About this exercise - When you spot the word "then" in a line of the data below, copy that line.

Study material -

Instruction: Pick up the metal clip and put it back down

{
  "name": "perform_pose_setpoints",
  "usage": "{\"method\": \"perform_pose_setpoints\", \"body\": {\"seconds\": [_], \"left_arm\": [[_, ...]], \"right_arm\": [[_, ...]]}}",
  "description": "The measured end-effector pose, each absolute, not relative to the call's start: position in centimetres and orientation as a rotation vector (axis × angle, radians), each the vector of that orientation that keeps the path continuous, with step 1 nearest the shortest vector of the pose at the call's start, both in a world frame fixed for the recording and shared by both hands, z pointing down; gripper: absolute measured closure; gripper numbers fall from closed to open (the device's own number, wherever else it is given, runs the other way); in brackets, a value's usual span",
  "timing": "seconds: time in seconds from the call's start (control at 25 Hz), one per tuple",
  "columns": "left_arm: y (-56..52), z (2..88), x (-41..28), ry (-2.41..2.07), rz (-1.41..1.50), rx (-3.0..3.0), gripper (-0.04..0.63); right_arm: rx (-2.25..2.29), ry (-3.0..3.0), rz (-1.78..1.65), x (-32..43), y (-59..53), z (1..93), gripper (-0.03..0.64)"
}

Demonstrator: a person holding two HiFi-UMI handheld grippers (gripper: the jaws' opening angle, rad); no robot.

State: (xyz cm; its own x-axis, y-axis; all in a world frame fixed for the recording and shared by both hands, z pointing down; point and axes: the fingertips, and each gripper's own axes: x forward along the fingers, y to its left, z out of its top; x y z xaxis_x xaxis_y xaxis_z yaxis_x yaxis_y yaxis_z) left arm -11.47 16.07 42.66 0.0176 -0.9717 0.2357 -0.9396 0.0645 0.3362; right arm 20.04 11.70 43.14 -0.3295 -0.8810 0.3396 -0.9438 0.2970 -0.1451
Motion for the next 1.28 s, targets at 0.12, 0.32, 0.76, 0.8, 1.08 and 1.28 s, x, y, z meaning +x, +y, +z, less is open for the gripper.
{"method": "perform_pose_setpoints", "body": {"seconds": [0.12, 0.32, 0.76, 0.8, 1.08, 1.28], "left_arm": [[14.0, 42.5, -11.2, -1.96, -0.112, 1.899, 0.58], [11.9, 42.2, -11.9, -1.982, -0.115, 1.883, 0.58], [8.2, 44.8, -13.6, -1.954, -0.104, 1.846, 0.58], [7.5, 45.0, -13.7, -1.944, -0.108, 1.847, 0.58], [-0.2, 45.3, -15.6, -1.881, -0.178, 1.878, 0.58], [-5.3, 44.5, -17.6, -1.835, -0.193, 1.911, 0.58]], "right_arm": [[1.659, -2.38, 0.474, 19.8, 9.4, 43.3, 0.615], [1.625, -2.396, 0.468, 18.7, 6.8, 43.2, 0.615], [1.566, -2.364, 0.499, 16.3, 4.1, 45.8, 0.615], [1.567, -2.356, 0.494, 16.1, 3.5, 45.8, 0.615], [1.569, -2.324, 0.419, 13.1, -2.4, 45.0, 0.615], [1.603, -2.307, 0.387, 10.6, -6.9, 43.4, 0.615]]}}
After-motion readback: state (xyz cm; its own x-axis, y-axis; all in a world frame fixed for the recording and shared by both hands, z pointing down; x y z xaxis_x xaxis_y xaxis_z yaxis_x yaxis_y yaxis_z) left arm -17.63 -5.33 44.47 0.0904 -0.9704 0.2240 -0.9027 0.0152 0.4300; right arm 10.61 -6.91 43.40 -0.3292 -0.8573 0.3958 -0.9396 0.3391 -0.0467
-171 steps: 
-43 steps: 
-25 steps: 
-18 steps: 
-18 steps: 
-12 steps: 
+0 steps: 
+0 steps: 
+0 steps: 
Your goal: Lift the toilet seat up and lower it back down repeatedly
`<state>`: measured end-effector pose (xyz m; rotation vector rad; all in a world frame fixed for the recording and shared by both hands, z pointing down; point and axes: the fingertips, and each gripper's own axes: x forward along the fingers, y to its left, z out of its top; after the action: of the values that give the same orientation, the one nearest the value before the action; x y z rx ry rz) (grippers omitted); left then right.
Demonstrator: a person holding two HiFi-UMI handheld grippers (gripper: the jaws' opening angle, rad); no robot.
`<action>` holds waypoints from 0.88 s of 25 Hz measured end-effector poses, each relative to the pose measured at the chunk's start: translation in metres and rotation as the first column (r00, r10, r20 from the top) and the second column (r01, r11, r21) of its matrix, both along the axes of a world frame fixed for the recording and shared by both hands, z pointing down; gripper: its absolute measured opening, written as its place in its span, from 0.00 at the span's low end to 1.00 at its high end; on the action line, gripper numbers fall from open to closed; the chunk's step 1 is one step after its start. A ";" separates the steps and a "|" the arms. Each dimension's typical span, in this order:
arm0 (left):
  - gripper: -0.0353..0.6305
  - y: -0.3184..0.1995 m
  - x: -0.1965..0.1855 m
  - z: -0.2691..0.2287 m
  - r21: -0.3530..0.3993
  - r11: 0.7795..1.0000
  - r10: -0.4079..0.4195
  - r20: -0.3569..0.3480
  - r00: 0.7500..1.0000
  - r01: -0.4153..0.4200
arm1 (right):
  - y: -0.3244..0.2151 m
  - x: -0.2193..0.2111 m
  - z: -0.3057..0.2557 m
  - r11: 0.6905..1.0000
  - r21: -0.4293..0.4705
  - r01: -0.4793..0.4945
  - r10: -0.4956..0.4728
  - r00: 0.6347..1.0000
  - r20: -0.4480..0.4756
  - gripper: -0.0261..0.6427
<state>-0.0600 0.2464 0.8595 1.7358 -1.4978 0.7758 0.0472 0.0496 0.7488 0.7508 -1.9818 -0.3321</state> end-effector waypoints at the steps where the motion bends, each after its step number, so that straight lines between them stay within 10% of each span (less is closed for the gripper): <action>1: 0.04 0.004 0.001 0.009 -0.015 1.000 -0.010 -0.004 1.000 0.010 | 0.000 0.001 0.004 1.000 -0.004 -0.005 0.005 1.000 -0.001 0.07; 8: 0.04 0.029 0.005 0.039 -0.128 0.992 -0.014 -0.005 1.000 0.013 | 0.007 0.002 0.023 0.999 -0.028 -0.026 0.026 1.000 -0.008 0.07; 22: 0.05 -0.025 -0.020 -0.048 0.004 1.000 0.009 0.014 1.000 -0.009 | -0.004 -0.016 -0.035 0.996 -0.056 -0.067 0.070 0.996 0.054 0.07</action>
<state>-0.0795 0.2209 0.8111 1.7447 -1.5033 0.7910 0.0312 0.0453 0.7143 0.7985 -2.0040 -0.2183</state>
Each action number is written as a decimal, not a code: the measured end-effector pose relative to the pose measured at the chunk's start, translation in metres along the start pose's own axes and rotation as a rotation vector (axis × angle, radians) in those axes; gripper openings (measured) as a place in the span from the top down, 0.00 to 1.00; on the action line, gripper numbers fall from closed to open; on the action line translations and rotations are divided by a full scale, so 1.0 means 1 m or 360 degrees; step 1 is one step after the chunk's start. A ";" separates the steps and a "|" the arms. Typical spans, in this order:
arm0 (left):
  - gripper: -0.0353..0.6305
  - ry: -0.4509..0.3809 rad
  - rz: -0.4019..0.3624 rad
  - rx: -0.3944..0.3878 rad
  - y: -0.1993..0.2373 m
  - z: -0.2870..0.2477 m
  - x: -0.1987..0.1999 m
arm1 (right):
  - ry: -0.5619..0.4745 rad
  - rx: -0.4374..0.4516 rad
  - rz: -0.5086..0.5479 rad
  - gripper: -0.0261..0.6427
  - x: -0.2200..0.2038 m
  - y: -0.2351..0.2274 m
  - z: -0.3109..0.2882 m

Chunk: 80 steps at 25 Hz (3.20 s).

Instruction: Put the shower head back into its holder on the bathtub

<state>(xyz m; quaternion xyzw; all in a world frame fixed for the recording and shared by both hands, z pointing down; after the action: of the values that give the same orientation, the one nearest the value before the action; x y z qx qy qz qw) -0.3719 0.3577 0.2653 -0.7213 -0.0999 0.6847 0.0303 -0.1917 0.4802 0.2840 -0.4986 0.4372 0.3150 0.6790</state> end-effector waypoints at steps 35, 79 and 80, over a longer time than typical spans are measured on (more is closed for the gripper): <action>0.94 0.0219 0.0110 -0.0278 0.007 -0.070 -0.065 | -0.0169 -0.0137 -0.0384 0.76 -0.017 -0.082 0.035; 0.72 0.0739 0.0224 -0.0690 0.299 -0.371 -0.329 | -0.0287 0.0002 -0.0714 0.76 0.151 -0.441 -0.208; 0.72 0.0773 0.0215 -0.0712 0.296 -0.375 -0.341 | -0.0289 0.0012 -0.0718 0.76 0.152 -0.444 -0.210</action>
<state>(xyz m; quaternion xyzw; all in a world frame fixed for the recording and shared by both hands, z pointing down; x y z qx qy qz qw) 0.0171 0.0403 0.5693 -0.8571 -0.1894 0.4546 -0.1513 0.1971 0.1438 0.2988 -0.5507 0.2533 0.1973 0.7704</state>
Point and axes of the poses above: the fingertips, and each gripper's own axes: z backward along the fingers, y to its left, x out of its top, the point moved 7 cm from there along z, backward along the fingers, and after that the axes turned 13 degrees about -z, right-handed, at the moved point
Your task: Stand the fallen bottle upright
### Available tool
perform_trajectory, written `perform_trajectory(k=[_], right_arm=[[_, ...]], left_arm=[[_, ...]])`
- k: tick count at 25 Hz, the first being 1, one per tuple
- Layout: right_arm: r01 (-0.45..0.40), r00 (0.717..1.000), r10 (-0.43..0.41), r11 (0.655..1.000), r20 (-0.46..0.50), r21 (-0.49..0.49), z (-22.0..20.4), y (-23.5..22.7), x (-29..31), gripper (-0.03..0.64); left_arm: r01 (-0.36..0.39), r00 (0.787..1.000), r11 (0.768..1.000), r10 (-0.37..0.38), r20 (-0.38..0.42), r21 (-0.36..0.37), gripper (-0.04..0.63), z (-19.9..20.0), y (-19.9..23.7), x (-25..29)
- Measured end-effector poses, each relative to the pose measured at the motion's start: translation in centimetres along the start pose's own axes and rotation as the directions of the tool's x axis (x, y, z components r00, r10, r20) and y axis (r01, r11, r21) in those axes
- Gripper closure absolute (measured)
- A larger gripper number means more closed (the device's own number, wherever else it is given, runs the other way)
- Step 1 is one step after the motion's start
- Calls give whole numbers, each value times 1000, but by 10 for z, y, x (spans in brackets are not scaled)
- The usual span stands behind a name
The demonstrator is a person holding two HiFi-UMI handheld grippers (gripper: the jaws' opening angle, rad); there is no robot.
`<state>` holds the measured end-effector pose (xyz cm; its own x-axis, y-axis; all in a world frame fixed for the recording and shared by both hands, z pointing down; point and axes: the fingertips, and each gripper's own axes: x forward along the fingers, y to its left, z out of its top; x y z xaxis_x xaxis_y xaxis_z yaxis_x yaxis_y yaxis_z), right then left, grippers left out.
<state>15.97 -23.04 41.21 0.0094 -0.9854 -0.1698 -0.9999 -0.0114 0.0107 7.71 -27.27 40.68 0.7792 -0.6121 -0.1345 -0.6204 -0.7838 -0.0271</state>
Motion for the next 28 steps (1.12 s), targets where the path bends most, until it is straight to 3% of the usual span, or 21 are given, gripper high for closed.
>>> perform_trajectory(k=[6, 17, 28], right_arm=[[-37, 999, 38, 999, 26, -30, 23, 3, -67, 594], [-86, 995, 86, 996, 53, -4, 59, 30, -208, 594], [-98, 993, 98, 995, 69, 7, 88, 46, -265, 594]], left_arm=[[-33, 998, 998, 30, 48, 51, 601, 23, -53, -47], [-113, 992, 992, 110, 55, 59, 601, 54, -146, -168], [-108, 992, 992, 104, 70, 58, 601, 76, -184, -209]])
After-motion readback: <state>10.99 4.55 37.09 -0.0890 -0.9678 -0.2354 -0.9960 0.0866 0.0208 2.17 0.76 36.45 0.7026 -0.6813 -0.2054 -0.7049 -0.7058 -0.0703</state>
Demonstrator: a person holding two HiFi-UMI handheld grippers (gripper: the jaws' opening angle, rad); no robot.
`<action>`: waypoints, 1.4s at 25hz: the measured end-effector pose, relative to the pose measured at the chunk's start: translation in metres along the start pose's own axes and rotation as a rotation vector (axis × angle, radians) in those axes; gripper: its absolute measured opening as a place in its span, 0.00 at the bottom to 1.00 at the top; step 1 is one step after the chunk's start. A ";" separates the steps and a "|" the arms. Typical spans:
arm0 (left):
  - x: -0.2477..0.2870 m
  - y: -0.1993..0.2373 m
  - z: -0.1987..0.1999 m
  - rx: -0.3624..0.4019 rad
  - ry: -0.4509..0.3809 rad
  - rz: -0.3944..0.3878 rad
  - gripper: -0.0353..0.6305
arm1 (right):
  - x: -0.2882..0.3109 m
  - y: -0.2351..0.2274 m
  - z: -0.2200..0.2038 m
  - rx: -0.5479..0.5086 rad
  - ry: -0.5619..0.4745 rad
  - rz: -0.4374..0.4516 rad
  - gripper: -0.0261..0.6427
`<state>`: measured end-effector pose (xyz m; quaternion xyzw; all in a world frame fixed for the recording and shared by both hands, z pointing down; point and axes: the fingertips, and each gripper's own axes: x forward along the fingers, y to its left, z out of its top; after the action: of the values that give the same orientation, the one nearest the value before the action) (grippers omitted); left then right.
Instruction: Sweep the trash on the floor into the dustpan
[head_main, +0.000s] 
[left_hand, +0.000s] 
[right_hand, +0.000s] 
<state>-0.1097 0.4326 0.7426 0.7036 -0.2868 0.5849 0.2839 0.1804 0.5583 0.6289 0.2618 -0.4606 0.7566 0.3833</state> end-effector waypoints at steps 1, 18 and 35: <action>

Exercise solution -
`<state>`: measured end-effector pose (xyz m; rotation vector rad; all in a world frame fixed for the recording and shared by both hands, z pointing down; point and axes: the fingertips, and each gripper's own axes: x forward along the fingers, y to its left, z out of its top; after the action: of the values that give the same orientation, the one nearest the value before the action; x y z rx ry rz) (grippers omitted); left then right.
`<state>` holds the measured end-effector pose (xyz cm; its own x-axis, y-axis; all in a world frame fixed for the recording and shared by both hands, z pointing down; point and axes: the fingertips, and each gripper's own axes: x forward along the fingers, y to its left, z out of its top; x y z xaxis_x xaxis_y xaxis_z yaxis_x yaxis_y yaxis_z), right then left, grippers left out.
`<state>`: measured end-effector pose (xyz m; quaternion xyzw; all in a world frame fixed for the recording and shared by both hands, z pointing down; point and axes: the fingertips, and each gripper's own axes: x forward along the fingers, y to its left, z out of its top; after the action: of the values that give the same orientation, the one nearest the value before the action) (grippers omitted); left then right.

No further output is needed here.